Click to enlarge ideogram in new window (generated using the NCBI Genome Decoration Page )
Function The CACNA1A gene codes for the alpha-1 subunit of the CaV2.1 calcium channel. This subunit helps to form the pore of the channel where ions flow (Kordasiewicz et al., 2006 ).
Database Links GeneCards: GC19M013178 NCBI Gene: 773 OMIM: 601011 UniProtKB/Swiss-Prot: O00555
Clinical Significance Changes in the CACNA1A gene have been found in individuals with episodic ataxia, familial hemiplegic migraines, and spinocerebellar ataxia.
A change in the CACNA1A gene was also identified in a UDN participant. Research is underway to see if this change is causing symptoms in this patient.

The participant, an 8-year-old female with a neurological condition, was found to carry the following de novo genetic variant in the CACNA1A gene: c.5018G>C/p.R1673P.
Gene Inheritance Pattern Position Transcript DNA Change Protein Change
CACNA1A autosomal dominant chr19:13346480 NM_001127221.1 c.5018G>C p.R1673P
p.Arg1673Pro
When the patient was 4 months old, she was noticed to have poor head control and low muscle tone. At 10 months, she had a brain MRI that showed mild thinning of the nerve fibers that join the two hemispheres of the brain (called the corpus callosum) and delay in myelination of deep white matter in the brain. At age 3, she had another brain MRI that showed a decrease in the area of the brain called the cerebellum. She does not have a history of seizures. Currently the patient is able to sit, crawl, and walk with the assistance of a walker. However, she does lose stability easily and primarily uses a wheelchair. She does not communicate verbally, but does communicate through sign language and an iPad. Overall the patient is delayed developmentally, but is making progress in gaining developmental skills and has not regressed in any skills. She feeds herself and is very social, engaged, and friendly.

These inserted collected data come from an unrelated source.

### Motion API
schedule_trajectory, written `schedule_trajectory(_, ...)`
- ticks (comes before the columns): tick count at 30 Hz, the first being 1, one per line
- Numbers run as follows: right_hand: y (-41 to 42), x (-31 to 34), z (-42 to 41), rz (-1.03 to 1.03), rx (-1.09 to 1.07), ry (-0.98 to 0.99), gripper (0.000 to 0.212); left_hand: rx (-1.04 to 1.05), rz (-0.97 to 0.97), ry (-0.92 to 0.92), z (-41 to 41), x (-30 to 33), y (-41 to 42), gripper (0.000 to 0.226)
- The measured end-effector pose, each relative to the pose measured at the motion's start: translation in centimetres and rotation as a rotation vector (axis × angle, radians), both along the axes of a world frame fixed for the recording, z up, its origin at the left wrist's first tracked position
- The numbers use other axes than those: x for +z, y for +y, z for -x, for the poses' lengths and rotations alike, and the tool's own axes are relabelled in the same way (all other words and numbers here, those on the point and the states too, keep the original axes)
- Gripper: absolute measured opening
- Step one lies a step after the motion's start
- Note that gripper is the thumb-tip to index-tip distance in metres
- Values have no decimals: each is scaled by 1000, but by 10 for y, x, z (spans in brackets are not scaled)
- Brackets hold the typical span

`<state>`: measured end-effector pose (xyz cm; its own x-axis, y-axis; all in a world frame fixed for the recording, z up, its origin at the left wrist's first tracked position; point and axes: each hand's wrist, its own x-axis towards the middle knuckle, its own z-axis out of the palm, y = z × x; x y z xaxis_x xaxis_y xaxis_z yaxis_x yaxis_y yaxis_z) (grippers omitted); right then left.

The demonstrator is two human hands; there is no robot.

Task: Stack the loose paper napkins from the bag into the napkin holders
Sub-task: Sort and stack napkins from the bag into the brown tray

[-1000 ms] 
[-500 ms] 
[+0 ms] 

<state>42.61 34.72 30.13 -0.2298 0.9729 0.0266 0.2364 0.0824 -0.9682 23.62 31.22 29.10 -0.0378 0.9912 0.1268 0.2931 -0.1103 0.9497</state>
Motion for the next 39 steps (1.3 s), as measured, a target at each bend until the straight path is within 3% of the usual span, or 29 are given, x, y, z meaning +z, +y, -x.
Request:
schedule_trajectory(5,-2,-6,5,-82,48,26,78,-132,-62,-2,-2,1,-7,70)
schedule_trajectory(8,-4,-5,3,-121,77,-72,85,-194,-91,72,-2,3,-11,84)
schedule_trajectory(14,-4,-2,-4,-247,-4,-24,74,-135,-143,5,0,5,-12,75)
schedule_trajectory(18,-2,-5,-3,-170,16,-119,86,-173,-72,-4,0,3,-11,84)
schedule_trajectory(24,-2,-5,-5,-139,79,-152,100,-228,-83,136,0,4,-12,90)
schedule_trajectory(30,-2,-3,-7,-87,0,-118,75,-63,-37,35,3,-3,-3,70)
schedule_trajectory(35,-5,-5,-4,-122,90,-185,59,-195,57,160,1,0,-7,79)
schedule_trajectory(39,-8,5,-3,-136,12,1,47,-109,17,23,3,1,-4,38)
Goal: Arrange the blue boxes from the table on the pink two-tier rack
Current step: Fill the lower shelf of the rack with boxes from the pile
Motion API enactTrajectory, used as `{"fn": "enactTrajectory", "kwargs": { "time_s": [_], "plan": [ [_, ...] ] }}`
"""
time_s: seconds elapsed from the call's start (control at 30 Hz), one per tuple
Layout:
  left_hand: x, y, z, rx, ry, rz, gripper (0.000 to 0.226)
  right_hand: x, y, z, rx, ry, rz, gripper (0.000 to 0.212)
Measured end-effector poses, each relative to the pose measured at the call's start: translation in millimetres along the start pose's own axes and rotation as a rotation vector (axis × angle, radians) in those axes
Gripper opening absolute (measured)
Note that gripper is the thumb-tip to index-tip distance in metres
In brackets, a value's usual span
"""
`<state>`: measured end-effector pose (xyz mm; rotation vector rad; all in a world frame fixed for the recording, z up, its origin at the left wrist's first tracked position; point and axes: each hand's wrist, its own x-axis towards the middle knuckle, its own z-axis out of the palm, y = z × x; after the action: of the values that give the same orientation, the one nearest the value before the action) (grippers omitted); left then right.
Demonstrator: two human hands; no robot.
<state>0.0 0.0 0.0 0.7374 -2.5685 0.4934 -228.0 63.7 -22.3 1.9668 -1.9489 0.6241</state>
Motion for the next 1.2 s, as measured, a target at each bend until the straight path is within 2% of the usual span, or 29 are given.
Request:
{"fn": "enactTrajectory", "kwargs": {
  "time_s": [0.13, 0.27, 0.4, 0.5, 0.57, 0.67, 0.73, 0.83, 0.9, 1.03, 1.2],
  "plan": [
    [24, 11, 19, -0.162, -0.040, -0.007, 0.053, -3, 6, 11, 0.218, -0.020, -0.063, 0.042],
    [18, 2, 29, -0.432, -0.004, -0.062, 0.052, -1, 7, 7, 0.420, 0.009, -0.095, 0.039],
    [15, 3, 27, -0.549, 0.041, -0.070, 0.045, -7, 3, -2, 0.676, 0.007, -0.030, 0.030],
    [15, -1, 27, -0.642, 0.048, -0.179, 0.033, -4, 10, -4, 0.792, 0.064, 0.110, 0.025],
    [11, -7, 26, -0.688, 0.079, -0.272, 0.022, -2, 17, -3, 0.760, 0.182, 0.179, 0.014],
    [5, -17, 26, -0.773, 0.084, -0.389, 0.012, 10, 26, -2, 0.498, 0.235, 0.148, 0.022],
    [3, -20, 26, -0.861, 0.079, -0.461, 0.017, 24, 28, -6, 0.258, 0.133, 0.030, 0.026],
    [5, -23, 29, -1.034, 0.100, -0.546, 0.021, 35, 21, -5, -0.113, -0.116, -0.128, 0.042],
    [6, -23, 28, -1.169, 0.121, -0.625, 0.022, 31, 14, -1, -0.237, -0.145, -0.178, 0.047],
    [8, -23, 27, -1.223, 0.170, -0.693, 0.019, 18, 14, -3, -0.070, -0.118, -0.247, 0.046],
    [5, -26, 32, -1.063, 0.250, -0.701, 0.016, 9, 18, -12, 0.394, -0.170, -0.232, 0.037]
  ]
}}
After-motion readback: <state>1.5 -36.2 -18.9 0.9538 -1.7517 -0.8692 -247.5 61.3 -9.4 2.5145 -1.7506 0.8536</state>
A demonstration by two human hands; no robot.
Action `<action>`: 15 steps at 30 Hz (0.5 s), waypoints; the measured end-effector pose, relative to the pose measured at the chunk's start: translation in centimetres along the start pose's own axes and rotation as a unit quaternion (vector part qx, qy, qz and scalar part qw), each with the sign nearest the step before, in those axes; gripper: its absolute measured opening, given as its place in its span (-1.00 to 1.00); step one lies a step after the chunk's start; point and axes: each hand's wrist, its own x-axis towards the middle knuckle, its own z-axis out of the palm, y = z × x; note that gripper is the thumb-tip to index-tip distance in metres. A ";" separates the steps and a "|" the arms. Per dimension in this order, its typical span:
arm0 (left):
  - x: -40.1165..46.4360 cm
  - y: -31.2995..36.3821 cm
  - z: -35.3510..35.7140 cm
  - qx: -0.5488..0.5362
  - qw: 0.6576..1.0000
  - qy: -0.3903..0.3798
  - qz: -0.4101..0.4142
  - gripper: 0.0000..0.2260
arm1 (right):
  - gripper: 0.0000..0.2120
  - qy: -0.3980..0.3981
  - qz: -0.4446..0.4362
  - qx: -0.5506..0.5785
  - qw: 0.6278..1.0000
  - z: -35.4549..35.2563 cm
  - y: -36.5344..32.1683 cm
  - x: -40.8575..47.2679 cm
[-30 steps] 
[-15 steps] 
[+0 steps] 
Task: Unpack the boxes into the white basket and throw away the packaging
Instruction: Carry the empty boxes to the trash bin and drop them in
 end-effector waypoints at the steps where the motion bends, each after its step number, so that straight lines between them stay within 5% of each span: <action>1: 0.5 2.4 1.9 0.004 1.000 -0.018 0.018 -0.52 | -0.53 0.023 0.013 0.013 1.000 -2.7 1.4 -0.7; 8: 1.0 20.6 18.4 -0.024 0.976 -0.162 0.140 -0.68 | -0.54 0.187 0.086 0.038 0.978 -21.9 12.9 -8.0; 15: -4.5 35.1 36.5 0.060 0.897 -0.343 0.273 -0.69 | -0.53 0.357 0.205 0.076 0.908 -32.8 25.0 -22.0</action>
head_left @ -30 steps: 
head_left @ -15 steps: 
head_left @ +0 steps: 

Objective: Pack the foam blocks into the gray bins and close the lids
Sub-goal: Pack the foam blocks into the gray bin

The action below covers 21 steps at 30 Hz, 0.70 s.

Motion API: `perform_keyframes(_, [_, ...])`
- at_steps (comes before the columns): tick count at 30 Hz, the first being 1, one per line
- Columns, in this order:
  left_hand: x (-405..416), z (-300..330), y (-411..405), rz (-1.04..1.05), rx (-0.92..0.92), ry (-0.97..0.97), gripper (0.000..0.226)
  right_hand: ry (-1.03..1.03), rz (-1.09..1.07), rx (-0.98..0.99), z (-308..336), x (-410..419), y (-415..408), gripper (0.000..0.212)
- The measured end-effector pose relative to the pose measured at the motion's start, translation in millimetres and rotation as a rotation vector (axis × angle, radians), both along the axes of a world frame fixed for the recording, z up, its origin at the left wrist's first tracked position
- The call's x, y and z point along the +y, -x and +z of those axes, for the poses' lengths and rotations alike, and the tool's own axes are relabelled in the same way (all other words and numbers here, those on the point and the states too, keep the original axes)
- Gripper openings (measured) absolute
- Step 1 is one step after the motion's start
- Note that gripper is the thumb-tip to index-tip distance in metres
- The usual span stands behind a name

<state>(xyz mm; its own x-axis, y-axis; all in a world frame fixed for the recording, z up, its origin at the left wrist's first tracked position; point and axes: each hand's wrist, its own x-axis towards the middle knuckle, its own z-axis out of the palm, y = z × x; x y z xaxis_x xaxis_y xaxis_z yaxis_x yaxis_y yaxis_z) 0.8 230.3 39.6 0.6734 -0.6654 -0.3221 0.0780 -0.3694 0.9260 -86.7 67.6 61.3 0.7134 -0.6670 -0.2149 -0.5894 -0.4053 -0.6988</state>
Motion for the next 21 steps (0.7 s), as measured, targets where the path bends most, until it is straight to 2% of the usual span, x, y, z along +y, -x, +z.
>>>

Some of her other features include:

  • Low muscle tone (hypotonia)
  • Problems with coordination (ataxia)
  • Reflexes occur more slowly (depressed deep tendon reflexes)
  • Decrease in the area of the brain called the cerebellum (cerebellar atrophy and hypoplasia)
  • Delayed development
  • Nonverbal, but excellent receptive language (expressive language disorder)
  • Eyes cross when trying to see clearly (accommodative esotropia)
  • Farsightedness (hyperopia)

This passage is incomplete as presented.